## [Extracted entries]
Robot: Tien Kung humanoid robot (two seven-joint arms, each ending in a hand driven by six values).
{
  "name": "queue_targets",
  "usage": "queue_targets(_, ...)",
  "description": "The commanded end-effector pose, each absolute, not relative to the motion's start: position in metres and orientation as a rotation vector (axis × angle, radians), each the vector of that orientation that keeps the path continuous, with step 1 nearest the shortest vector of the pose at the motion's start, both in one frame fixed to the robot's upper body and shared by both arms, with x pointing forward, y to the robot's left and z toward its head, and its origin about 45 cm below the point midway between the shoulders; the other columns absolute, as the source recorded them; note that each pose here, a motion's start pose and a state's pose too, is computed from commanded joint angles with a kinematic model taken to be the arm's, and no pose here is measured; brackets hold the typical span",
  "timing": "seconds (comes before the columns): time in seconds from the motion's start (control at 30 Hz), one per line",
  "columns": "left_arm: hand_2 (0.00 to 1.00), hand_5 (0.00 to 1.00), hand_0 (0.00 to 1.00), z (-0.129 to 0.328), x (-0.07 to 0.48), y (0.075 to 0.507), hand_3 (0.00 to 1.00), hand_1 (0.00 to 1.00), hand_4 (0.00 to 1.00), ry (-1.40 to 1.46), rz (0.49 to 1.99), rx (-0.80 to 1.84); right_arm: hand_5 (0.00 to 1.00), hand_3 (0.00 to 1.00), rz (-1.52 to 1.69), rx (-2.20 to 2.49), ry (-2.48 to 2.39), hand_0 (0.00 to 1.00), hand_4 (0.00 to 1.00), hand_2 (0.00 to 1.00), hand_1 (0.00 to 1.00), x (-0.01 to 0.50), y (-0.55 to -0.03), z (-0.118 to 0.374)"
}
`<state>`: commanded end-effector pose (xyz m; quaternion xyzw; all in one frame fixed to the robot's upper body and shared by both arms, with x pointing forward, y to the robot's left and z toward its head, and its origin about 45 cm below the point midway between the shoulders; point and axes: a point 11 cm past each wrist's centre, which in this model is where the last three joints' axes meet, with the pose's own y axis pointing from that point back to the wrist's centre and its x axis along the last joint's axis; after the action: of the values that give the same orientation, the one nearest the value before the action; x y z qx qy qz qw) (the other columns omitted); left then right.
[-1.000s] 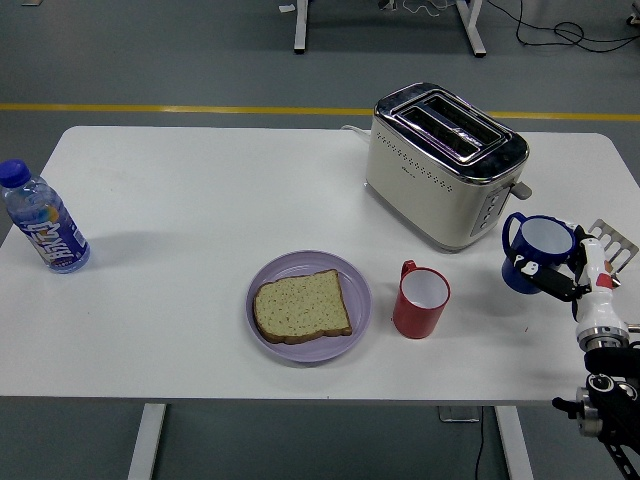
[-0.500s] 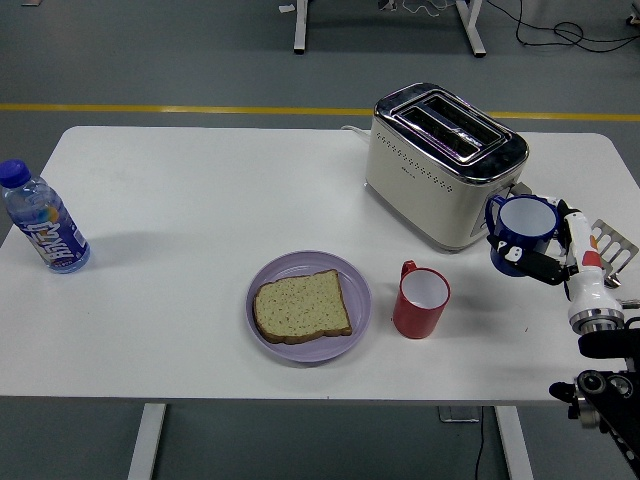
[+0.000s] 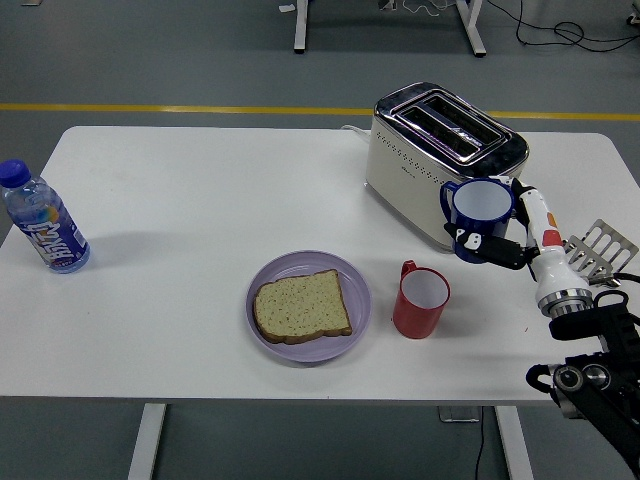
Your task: Pick up the cup,pour liquid into bread,place the cup on the desk
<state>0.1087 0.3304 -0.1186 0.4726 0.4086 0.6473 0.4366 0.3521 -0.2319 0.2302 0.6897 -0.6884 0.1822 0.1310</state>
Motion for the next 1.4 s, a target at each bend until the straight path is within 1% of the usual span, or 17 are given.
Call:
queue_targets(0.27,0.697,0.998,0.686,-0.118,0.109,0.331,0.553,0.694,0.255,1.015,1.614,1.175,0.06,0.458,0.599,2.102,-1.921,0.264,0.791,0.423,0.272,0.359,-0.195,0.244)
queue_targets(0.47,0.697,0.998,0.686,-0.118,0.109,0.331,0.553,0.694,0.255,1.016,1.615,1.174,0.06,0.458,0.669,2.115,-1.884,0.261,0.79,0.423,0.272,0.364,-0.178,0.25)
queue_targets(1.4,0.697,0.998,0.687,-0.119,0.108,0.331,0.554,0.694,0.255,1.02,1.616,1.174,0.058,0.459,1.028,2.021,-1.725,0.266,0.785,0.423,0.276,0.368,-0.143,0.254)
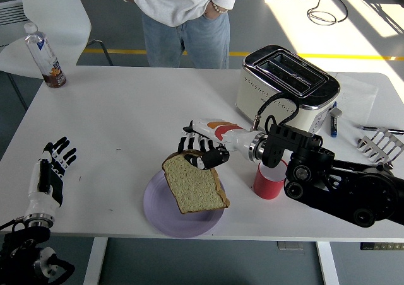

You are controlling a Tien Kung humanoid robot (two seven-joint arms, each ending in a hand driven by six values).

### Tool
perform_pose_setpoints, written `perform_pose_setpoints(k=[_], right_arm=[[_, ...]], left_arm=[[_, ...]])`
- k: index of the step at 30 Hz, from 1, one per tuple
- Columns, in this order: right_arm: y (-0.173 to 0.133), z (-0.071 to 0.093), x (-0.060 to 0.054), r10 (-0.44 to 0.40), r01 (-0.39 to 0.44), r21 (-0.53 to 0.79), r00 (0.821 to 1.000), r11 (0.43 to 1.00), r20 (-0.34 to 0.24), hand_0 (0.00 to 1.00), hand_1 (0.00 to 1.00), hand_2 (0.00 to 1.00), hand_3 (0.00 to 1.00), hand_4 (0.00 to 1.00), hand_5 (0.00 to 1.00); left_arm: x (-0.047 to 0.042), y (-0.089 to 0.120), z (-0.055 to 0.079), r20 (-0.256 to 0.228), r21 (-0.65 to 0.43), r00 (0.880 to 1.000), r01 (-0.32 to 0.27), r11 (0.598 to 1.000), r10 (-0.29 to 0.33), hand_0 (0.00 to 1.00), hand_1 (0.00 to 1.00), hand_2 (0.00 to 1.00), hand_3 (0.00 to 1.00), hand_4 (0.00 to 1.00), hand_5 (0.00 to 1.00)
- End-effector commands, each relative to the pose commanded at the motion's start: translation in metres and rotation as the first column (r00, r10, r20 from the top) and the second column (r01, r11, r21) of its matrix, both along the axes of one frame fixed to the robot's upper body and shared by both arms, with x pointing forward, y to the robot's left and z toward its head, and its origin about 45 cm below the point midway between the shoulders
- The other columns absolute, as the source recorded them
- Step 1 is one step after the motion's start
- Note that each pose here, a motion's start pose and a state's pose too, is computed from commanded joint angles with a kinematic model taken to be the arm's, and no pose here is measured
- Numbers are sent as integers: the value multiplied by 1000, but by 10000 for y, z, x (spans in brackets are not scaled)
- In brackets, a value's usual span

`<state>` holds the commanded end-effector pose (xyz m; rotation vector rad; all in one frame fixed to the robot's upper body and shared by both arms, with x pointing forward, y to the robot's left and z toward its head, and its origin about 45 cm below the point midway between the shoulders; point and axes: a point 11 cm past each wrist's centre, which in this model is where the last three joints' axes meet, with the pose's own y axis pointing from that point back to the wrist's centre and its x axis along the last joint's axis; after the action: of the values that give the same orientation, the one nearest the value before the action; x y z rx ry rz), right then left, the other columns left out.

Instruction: Push plate across desktop,pick up the break from the machine,place the break in the plate

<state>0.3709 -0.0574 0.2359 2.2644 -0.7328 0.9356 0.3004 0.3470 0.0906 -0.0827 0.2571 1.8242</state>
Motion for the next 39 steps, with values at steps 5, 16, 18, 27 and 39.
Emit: perform_pose_setpoints(k=[5, 16, 18, 27, 39], right_arm=[[-30, -206, 10, -17, 17, -4, 998, 1000, -60, 276, 290, 380, 443, 345, 2], [-16, -361, 53, -3, 4, 12, 999, 1000, -43, 474, 539, 571, 585, 539, 147], [-16, -373, 58, -5, 6, 16, 999, 1000, -40, 474, 539, 571, 585, 539, 147], [16, -403, 52, 24, -24, 19, 999, 1000, -34, 762, 777, 909, 905, 660, 221], [28, -56, 143, -15, 6, 168, 999, 986, 52, 820, 813, 953, 976, 712, 261]], left_arm=[[-2, -11, -3, -1, 2, 1000, 4, 1000, -4, 806, 799, 879, 789, 526, 998], [-25, -37, -35, -12, 4, 1000, 13, 1000, -13, 806, 799, 879, 788, 524, 998], [-21, -42, -32, -11, 5, 1000, 15, 1000, -15, 806, 799, 879, 788, 524, 998], [-33, -55, -49, -15, 5, 1000, 18, 1000, -18, 806, 799, 879, 788, 525, 998], [-9, -34, -17, -5, 6, 1000, 11, 1000, -11, 806, 799, 879, 787, 521, 998]])
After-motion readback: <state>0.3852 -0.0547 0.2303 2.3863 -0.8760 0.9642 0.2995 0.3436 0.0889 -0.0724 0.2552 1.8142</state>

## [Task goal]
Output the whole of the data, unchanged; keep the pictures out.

## [Answer to the problem]
Robot: Tien Kung humanoid robot (two seven-joint arms, each ending in a hand driven by six values).
{
  "name": "queue_targets",
  "usage": "queue_targets(_, ...)",
  "description": "The commanded end-effector pose, each absolute, not relative to the motion's start: position in metres and orientation as a rotation vector (axis × angle, radians), each the vector of that orientation that keeps the path continuous, with step 1 nearest the shortest vector of the pose at the motion's start, both in one frame fixed to the robot's upper body and shared by both arms, with x pointing forward, y to the robot's left and z toward its head, and its origin about 45 cm below the point midway between the shoulders; the other columns absolute, as the source recorded them; note that each pose here, a motion's start pose and a state's pose too, is computed from commanded joint angles with a kinematic model taken to be the arm's, and no pose here is measured; brackets hold the typical span",
  "timing": "seconds (comes before the columns): time in seconds from the motion's start (control at 30 Hz), one per line",
  "columns": "left_arm: hand_2 (0.00 to 1.00), hand_5 (0.00 to 1.00), hand_0 (0.00 to 1.00), z (-0.129 to 0.328), x (-0.07 to 0.48), y (0.075 to 0.507), hand_3 (0.00 to 1.00), hand_1 (0.00 to 1.00), hand_4 (0.00 to 1.00), ry (-1.40 to 1.46), rz (0.49 to 1.99), rx (-0.80 to 1.84); right_arm: hand_5 (0.00 to 1.00), hand_3 (0.00 to 1.00), rz (-1.52 to 1.69), rx (-2.20 to 2.49), ry (-2.48 to 2.39), hand_0 (0.00 to 1.00), hand_4 (0.00 to 1.00), hand_2 (0.00 to 1.00), hand_1 (0.00 to 1.00), x (-0.01 to 0.50), y (-0.55 to -0.03), z (-0.118 to 0.374)"
}
`<state>`: commanded end-effector pose (xyz m; quaternion xyzw; all in one frame fixed to the robot's upper body and shared by both arms, with x pointing forward, y to the robot's left and z toward its head, and its origin about 45 cm below the point midway between the shoulders; point and axes: a point 11 cm past each wrist's centre, which in this model is where the last three joints' axes meet, with the pose's own y axis pointing from that point back to the wrist's centre and its x axis along the last joint's axis; after the action: of the values that give the same orientation, the one nearest the value before the action; x y z qx qy qz qw) (the other columns omitted); left then right.
[-1.000s] 
[-0.500s] 
[+0.000s] 
Your task: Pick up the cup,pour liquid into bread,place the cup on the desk
<state>0.1087 0.3304 -0.1186 0.4726 0.4086 0.6473 0.4366 0.3521 -0.2319 0.2302 0.6897 -0.6884 0.1822 0.1310</state>
Motion for the next 1.4 s, a target at each bend until the straight path is within 1% of the usual span, or 17 are given.
Call:
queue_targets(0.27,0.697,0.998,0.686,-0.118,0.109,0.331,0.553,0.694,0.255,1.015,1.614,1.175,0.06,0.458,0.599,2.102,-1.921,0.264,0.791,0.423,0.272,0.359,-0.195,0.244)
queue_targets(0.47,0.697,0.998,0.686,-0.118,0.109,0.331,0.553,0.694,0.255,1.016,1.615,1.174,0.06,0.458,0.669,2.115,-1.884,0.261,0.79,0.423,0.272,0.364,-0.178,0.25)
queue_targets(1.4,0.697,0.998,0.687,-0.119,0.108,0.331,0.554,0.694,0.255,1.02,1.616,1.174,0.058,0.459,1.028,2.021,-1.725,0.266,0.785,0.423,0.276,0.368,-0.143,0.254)

You are controlling a Tien Kung humanoid robot (two seven-joint arms, each ending in a hand driven by six values).

### Tool
perform_pose_setpoints, written `perform_pose_setpoints(k=[_], right_arm=[[_, ...]], left_arm=[[_, ...]])`
- k: index of the step at 30 Hz, from 1, one per tuple
- Columns, in this order: right_arm: y (-0.173 to 0.133), z (-0.071 to 0.093), x (-0.060 to 0.054), r10 (-0.44 to 0.40), r01 (-0.39 to 0.44), r21 (-0.53 to 0.79), r00 (0.821 to 1.000), r11 (0.43 to 1.00), r20 (-0.34 to 0.24), hand_0 (0.00 to 1.00), hand_1 (0.00 to 1.00), hand_2 (0.00 to 1.00), hand_3 (0.00 to 1.00), hand_4 (0.00 to 1.00), hand_5 (0.00 to 1.00); left_arm: x (-0.047 to 0.042), y (-0.089 to 0.120), z (-0.055 to 0.079), r20 (-0.256 to 0.228), r21 (-0.65 to 0.43), r00 (0.880 to 1.000), r01 (-0.32 to 0.27), r11 (0.598 to 1.000), r10 (-0.29 to 0.33), hand_0 (0.00 to 1.00), hand_1 (0.00 to 1.00), hand_2 (0.00 to 1.00), hand_3 (0.00 to 1.00), hand_4 (0.00 to 1.00), hand_5 (0.00 to 1.00)
- End-effector commands, each relative to the pose commanded at the motion's start: translation in metres and rotation as the first column (r00, r10, r20 from the top) and the second column (r01, r11, r21) of its matrix, both along the axes of one frame fixed to the robot's upper body and shared by both arms, with x pointing forward, y to the robot's left and z toward its head, and its origin about 45 cm below the point midway between the shoulders
- The other columns absolute, as the source recorded them
- Step 1 is one step after the motion's start
- Note that each pose here, a motion's start pose and a state's pose too, is computed from commanded joint angles with a kinematic model taken to be the arm's, and no pose here is measured
- Numbers are sent as integers: the value multiplied by 1000, but by 10000 for y, z, x (spans in brackets are not scaled)
- In brackets, a value's usual span

`<state>` holds the commanded end-effector pose (xyz m; rotation vector rad; all in one frame fixed to the robot's upper body and shared by both arms, with x pointing forward, y to the robot's left and z toward its head, and its origin about 45 cm below the point midway between the shoulders; point and axes: a point 11 cm past each wrist's centre, which in this model is where the last three joints' axes meet, with the pose's own y axis pointing from that point back to the wrist's centre and its x axis along the last joint's axis; after the action: of the values that give the same orientation, the one nearest the value before the action; x y z rx ry rz), right then left, the other columns left out.

Instruction: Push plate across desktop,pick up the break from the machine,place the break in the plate

<state>0.3709 -0.0574 0.2359 2.2644 -0.7328 0.9356 0.3004 0.3470 0.0906 -0.0827 0.2571 1.8242</state>
Motion for the next 39 steps, with values at steps 5, 16, 18, 27 and 39.
Emit: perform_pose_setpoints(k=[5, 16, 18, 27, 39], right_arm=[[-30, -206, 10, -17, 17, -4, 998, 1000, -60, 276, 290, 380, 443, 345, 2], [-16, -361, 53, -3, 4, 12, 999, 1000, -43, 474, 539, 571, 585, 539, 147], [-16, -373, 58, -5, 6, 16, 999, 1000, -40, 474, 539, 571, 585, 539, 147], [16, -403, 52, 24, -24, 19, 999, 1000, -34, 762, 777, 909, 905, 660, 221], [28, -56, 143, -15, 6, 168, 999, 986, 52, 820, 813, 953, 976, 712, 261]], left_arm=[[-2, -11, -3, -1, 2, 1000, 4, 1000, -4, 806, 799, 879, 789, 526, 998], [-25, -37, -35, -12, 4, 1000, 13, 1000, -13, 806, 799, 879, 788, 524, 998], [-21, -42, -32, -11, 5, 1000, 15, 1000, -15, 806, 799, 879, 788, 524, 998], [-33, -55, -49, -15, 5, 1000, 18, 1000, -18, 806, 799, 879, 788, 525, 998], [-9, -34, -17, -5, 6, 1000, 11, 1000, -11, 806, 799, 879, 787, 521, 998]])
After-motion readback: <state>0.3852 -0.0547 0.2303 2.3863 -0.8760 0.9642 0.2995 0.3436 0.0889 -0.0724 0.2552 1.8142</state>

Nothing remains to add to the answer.